Le parti du chef de l'opposition kényane Raila Odinga a appelé vendredi à la reprise des manifestations dans le pays au lendemain de l'échec de la médiation dirigée par l'Union africaine (UA) pour résoudre la crise majeure secouant le Kenya.
"Nous avons pris acte du fait que le gouvernement n'était intéressé par aucune résolution négociée de la crise dans notre pays", a déclaré le porte-parole du Mouvement démocratique orange (ODM) de Raila Odinga, Salim Lone. "Par conséquent, nous reprenons avec effet immédiat nos manifestations de masse et les rassemblements qui avaient été suspendus", a-t-il ajouté.
Echec
Le président de l'UA John Kufuor a échoué jeudi dans sa médiation entre le président kényan Mwai Kibaki et son rival Raila Odinga, laissant à l'ex-secrétaire général de l'ONU Kofi Annan la lourde tâche de sortir le Kenya d'une crise menaçant la stabilité du pays. Après une mission de deux jours, le président de l'UA et chef de l'Etat ghanéen John Kufuor a toutefois obtenu de MM. Kibaki et Odinga leur engagement en faveur du dialogue et d'une "cessation de la violence".
M. Lone a toutefois ajouté que l'ODM restait ouvert à la médiation de M. Annan. "Nous attendons cette nouvelle médiation de l'ancien secrétaire général des Nations unies, avec l'espoir qu'un accord de partage du pouvoir sera trouvé", a-t-il ajouté. Depuis l'annonce de la réélection de M. Kibaki le 30 décembre, les manifestations à l'appel de l'opposition ont été soit empêchées par les forces de l'ordre, soit annulées en signe d'apaisement dans le cadre des efforts de la communauté internationale pour résoudre la crise politique.

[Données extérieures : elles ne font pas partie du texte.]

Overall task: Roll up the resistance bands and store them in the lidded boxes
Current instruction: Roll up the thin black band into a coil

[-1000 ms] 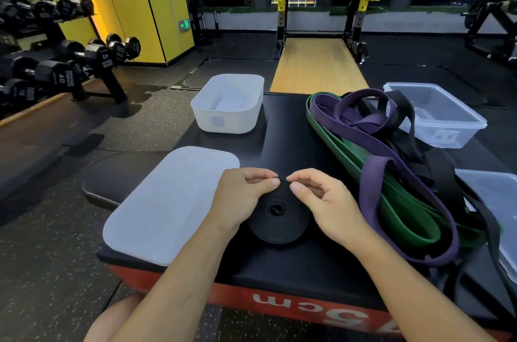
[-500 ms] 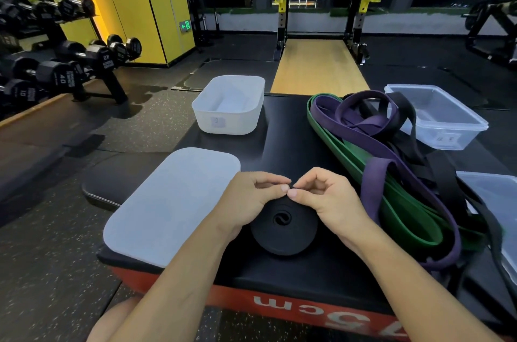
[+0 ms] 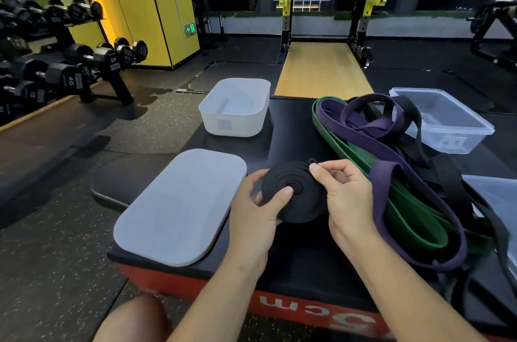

"Toute demande d'autorisation de rassemblement politique sera examinée au cas par cas. La police n'autorisera pas de manifestation susceptible d'être détournée par des criminels", a indiqué le porte-parole de la police nationale Eric Kiraithe. M. Odinga ne reconnaît pas la victoire de M. Kibaki, qu'il accuse d'avoir triché lors des élections. Les violences, qui ont suivi l'annonce de la victoire de M. Kibaki et qui ont fait au moins 600 morts depuis le scrutin du 27 décembre, ont diminué d'intensité ces derniers jours.